Requirement: When a line of the material has the word "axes" in it, copy that line.

▬▬▬

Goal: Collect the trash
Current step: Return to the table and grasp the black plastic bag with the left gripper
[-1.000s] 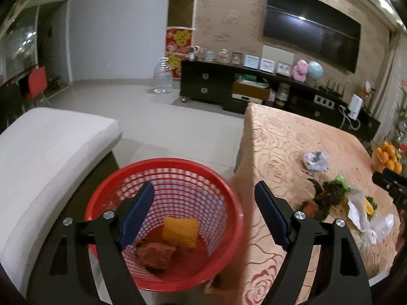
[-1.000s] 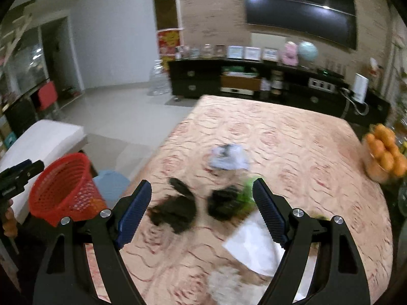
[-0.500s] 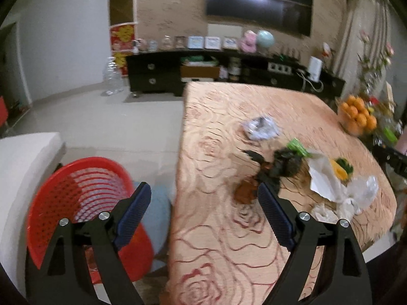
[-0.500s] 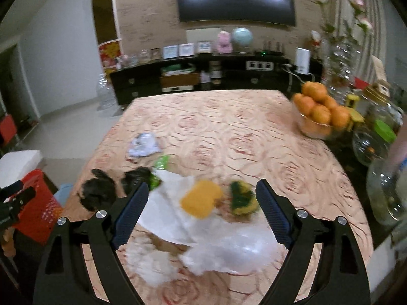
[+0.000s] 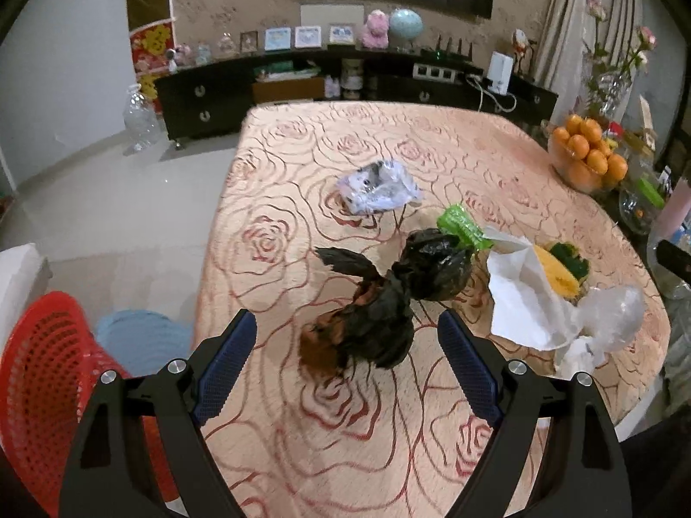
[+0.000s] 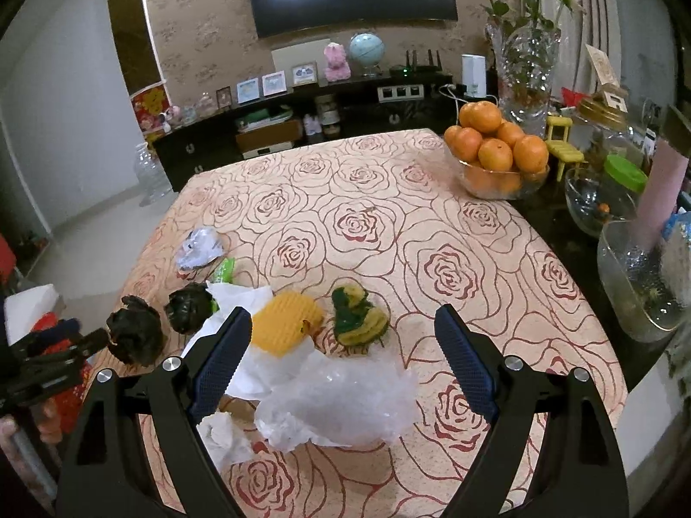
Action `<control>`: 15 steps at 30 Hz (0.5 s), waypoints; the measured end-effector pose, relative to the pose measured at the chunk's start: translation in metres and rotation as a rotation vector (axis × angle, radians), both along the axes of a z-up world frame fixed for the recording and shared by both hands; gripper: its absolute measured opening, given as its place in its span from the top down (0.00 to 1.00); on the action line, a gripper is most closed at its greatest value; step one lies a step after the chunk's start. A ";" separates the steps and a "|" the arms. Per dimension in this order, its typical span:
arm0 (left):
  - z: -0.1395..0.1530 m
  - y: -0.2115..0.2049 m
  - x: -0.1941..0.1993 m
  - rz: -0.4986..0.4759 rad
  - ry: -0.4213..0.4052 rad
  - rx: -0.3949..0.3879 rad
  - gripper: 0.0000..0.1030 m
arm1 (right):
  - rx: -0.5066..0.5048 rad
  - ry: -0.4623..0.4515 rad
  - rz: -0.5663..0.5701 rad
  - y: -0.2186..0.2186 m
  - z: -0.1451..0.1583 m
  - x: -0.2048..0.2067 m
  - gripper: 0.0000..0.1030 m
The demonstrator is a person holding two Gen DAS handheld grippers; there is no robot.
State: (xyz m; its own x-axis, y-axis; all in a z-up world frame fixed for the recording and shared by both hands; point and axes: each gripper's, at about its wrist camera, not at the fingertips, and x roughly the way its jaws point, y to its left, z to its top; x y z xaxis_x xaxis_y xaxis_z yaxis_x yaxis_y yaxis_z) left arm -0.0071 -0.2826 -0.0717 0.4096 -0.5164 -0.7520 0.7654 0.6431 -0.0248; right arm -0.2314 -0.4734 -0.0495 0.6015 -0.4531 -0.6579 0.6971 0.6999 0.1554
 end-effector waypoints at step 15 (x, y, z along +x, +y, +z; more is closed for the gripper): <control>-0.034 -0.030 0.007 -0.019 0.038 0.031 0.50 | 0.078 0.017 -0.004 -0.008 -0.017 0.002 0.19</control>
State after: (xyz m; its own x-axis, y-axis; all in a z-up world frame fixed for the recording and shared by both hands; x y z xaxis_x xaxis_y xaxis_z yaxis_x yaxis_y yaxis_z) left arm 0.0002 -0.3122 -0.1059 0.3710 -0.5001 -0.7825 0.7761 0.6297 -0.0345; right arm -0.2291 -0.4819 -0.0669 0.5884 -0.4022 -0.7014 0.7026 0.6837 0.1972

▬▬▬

Response below:
Action `<control>`: 15 steps at 30 Hz (0.5 s), waypoints; the measured end-effector pose, relative to the pose measured at the chunk's start: translation in metres and rotation as a rotation vector (axis × angle, radians), both along the axes of a z-up world frame fixed for the recording and shared by both hands; gripper: its absolute measured opening, given as its place in its span from the top down (0.00 to 1.00); on the action line, a gripper is most closed at its greatest value; step one lies a step after the chunk's start. A ";" separates the steps and a "|" the arms. Per dimension in this order, its typical span:
State: (xyz m; its own x-axis, y-axis; all in a z-up world frame fixed for the recording and shared by both hands; point and axes: each gripper's, at about its wrist camera, not at the fingertips, and x roughly the way its jaws point, y to its left, z to its top; x y z xaxis_x xaxis_y xaxis_z yaxis_x yaxis_y yaxis_z) left arm -0.0071 -0.2826 -0.0717 0.4096 -0.5164 -0.7520 0.7654 0.6431 -0.0248; right arm -0.2314 -0.4734 -0.0495 0.6015 -0.4531 -0.6579 0.6971 0.6999 0.1554

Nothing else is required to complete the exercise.